What is needed: Both the line with "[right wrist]" and the line with "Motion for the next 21" in the records below must appear in the output, along with every line between them, exactly and with nothing added.

--------------------------------

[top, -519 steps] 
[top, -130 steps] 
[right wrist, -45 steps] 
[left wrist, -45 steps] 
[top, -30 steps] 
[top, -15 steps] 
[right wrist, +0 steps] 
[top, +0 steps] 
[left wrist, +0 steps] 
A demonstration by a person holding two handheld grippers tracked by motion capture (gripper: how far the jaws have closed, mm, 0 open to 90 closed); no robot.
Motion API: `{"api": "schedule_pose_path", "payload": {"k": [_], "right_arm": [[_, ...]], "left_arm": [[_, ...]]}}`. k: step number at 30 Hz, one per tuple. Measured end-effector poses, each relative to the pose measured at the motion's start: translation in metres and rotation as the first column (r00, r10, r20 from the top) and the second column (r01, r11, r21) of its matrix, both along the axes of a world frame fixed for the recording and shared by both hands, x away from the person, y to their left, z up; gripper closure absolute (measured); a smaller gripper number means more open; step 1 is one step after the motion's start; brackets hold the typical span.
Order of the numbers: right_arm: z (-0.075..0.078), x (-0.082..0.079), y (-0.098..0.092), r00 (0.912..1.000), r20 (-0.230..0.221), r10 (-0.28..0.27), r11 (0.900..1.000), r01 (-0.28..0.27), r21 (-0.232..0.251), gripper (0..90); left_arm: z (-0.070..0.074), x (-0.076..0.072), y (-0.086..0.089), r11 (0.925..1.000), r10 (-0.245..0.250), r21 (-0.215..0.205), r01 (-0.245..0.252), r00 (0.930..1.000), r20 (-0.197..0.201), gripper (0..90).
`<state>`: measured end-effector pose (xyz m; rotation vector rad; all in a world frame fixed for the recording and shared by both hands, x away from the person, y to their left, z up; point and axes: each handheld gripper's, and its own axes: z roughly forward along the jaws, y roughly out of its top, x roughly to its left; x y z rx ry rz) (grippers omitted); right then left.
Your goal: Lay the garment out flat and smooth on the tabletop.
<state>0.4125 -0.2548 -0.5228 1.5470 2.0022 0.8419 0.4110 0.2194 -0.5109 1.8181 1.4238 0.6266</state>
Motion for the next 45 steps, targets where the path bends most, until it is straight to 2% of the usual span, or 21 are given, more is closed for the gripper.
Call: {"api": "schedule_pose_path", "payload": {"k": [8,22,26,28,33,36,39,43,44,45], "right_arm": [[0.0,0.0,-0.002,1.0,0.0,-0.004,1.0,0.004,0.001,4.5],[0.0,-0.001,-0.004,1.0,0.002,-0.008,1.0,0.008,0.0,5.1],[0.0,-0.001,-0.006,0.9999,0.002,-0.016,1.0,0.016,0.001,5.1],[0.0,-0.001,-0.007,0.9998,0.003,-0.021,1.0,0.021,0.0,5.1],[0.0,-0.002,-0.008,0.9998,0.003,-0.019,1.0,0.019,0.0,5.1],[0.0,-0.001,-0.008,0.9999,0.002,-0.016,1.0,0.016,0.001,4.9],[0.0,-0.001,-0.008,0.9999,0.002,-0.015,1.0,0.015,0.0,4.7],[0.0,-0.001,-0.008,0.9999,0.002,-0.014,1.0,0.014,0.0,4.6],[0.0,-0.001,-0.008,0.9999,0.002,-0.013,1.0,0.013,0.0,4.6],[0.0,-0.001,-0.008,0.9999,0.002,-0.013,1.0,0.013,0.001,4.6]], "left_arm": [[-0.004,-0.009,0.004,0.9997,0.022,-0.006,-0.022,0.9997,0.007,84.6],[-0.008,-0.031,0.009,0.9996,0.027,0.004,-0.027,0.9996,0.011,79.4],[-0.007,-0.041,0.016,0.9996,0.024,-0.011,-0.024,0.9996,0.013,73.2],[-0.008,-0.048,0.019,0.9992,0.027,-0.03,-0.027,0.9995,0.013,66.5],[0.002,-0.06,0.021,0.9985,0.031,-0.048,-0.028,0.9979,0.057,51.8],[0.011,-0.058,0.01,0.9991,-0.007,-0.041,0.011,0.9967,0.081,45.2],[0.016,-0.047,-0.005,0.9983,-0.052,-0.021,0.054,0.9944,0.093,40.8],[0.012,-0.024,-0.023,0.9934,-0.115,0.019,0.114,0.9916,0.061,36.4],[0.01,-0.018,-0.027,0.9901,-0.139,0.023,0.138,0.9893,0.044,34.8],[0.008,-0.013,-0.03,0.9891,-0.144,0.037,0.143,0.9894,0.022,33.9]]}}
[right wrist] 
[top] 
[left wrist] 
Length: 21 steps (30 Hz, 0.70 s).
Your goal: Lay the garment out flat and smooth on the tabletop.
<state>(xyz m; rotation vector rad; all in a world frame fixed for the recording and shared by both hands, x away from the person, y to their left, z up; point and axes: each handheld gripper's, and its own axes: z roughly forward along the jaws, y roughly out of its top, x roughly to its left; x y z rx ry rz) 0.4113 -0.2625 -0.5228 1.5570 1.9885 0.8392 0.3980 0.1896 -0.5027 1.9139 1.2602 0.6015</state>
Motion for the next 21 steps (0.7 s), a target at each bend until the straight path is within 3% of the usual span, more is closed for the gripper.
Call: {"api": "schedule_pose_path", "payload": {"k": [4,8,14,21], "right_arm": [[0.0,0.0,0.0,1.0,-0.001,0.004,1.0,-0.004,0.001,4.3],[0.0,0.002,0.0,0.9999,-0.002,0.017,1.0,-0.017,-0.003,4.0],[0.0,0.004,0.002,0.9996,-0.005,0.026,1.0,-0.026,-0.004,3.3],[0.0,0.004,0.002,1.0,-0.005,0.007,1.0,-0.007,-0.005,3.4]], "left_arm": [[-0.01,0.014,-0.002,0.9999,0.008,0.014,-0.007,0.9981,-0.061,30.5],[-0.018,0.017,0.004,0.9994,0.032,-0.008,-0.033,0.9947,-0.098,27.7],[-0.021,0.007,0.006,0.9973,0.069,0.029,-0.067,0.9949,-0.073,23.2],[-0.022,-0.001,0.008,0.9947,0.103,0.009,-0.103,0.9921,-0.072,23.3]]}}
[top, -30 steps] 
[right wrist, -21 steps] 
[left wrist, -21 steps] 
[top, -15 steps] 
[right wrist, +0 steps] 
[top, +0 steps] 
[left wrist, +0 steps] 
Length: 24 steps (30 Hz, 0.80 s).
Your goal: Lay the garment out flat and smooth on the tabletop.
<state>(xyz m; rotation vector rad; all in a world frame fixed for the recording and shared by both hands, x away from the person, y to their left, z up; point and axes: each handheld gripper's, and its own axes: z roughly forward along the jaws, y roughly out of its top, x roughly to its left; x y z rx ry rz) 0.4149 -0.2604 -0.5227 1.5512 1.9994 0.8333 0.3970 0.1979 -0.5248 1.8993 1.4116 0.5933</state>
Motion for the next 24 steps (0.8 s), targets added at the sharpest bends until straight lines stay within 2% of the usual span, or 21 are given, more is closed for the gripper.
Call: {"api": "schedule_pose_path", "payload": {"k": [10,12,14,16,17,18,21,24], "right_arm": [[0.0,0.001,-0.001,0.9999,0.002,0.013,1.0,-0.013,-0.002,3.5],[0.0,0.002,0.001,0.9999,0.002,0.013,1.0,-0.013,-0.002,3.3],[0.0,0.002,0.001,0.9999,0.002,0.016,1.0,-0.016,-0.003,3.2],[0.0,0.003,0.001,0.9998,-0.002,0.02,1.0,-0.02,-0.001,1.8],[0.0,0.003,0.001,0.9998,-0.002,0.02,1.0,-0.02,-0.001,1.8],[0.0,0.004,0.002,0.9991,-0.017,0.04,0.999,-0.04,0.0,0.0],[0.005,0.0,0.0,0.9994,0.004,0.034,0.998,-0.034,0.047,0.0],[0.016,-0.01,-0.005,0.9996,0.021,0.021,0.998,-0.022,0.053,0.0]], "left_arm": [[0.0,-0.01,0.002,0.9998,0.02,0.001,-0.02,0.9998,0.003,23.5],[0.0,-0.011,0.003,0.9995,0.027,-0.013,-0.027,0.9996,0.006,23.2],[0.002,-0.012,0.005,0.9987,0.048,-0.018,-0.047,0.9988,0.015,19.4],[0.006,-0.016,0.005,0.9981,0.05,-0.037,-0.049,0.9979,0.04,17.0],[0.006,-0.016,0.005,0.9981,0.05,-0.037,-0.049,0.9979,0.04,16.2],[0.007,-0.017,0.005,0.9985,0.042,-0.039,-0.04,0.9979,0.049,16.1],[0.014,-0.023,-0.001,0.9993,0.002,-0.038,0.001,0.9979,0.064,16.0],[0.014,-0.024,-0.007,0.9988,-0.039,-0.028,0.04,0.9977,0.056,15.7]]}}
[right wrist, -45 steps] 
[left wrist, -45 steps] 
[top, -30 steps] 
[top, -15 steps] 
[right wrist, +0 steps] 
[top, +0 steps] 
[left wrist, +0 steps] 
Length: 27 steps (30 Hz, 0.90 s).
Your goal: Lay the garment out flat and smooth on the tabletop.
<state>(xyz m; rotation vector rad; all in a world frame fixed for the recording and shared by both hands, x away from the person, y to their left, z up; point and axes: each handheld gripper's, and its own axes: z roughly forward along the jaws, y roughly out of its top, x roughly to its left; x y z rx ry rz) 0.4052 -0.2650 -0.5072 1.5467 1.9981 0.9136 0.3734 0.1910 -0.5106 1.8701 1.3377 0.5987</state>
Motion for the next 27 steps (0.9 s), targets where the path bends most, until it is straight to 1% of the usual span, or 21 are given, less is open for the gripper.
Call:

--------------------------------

Task solution:
[right wrist] 
[top] 
[left wrist] 
Length: 21 steps (30 Hz, 0.70 s).
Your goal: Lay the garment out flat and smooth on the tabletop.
<state>(xyz m; rotation vector rad; all in a world frame fixed for the recording and shared by both hands, x away from the person, y to their left, z up; point and axes: each handheld gripper's, and its own axes: z roughly forward along the jaws, y roughly out of its top, x roughly to its left; x y z rx ry rz) 0.4113 -0.2625 -0.5228 1.5570 1.9885 0.8392 0.3980 0.1896 -0.5027 1.9139 1.2602 0.6015</state>
Motion for the next 21 steps (0.7 s), a target at each bend until the straight path is within 3% of the usual span, more is closed for the gripper.

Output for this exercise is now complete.